▸ What to do
From the entries below, return only the lines starting at the one that contains "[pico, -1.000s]" and ending at the one that contains "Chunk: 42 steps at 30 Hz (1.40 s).", exactly as they stand.

**** Excerpted records ****

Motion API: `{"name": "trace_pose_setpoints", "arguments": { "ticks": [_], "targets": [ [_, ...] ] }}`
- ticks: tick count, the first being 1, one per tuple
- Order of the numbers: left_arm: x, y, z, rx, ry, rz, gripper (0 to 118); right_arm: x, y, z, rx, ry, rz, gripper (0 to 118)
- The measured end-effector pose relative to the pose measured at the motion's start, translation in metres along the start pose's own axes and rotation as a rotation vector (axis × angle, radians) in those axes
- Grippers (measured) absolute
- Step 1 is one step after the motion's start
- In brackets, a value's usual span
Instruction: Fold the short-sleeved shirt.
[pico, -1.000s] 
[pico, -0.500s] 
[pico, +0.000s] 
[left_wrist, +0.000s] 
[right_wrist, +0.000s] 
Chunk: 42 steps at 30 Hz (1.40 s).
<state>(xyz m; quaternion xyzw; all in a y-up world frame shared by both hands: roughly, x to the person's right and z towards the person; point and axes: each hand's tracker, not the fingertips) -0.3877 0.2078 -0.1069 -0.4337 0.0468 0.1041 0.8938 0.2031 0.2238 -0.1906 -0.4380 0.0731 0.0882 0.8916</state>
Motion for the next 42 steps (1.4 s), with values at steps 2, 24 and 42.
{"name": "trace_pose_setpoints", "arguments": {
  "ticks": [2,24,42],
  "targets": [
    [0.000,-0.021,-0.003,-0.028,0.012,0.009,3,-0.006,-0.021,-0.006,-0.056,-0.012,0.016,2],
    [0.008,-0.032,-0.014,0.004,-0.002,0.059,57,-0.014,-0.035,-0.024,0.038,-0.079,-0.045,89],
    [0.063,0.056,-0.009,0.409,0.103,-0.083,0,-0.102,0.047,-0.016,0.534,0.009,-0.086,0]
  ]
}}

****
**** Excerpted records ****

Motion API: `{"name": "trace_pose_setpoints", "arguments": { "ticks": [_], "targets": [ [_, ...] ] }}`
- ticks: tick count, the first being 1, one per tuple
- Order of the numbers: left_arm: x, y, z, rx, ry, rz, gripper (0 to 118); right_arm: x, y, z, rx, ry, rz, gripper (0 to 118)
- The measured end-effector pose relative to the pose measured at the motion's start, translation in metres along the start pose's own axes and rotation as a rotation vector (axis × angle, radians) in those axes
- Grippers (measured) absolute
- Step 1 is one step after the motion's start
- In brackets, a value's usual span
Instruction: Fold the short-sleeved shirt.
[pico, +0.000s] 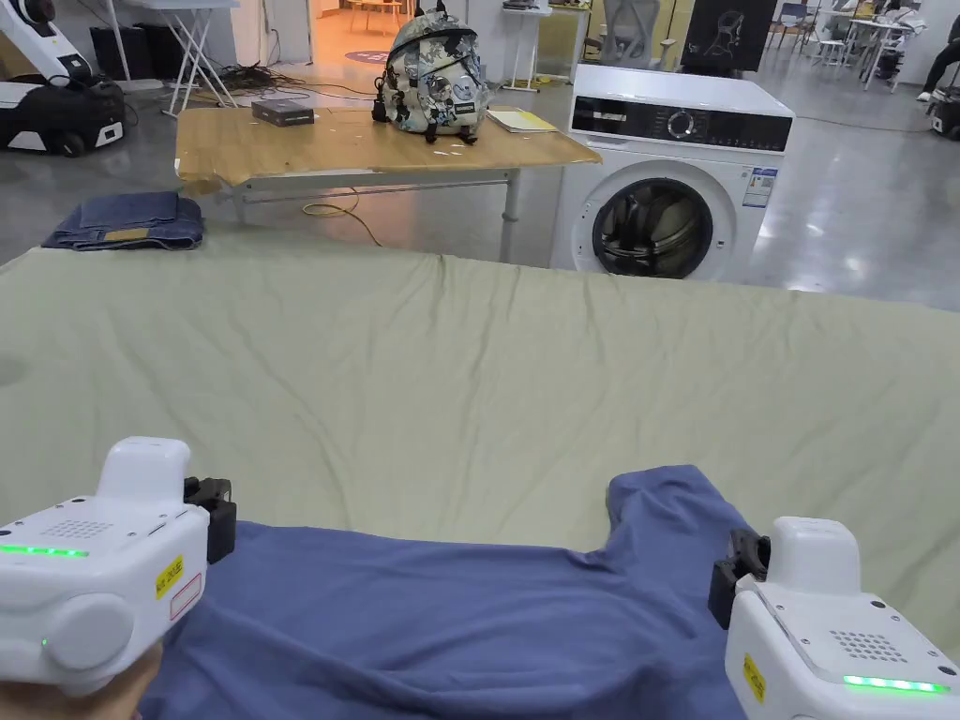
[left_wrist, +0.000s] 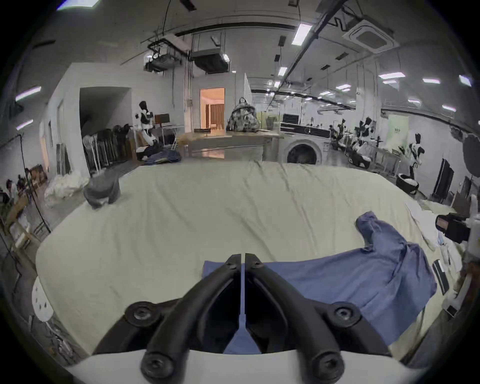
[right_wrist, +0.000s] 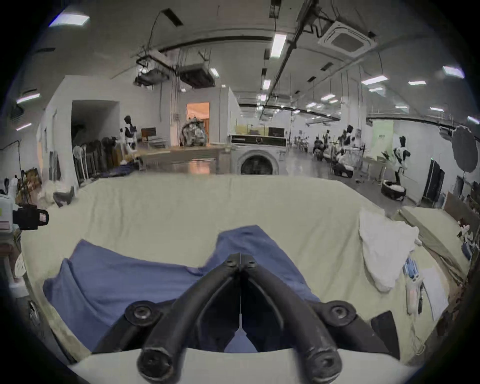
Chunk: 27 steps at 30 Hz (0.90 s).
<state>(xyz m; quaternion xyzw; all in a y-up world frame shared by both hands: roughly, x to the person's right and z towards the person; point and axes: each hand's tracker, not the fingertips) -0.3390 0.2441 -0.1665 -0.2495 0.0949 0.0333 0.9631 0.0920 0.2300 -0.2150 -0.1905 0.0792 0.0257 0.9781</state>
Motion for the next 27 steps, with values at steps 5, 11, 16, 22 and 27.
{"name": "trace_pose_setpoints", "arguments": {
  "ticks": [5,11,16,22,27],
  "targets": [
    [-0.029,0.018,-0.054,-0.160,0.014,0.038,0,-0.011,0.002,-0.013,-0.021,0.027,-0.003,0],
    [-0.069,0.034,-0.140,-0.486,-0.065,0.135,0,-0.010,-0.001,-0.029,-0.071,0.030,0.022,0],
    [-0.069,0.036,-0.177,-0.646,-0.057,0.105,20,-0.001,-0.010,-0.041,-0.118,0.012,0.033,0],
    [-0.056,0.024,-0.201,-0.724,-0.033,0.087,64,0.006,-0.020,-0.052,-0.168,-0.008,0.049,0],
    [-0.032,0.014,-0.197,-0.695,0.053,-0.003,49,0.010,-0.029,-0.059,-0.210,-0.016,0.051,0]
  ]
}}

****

▸ Your solution
[pico, -1.000s] 
[pico, -0.500s] 
[pico, +0.000s] 
[left_wrist, +0.000s] 
[right_wrist, +0.000s] 
Chunk: 42 steps at 30 Hz (1.40 s).

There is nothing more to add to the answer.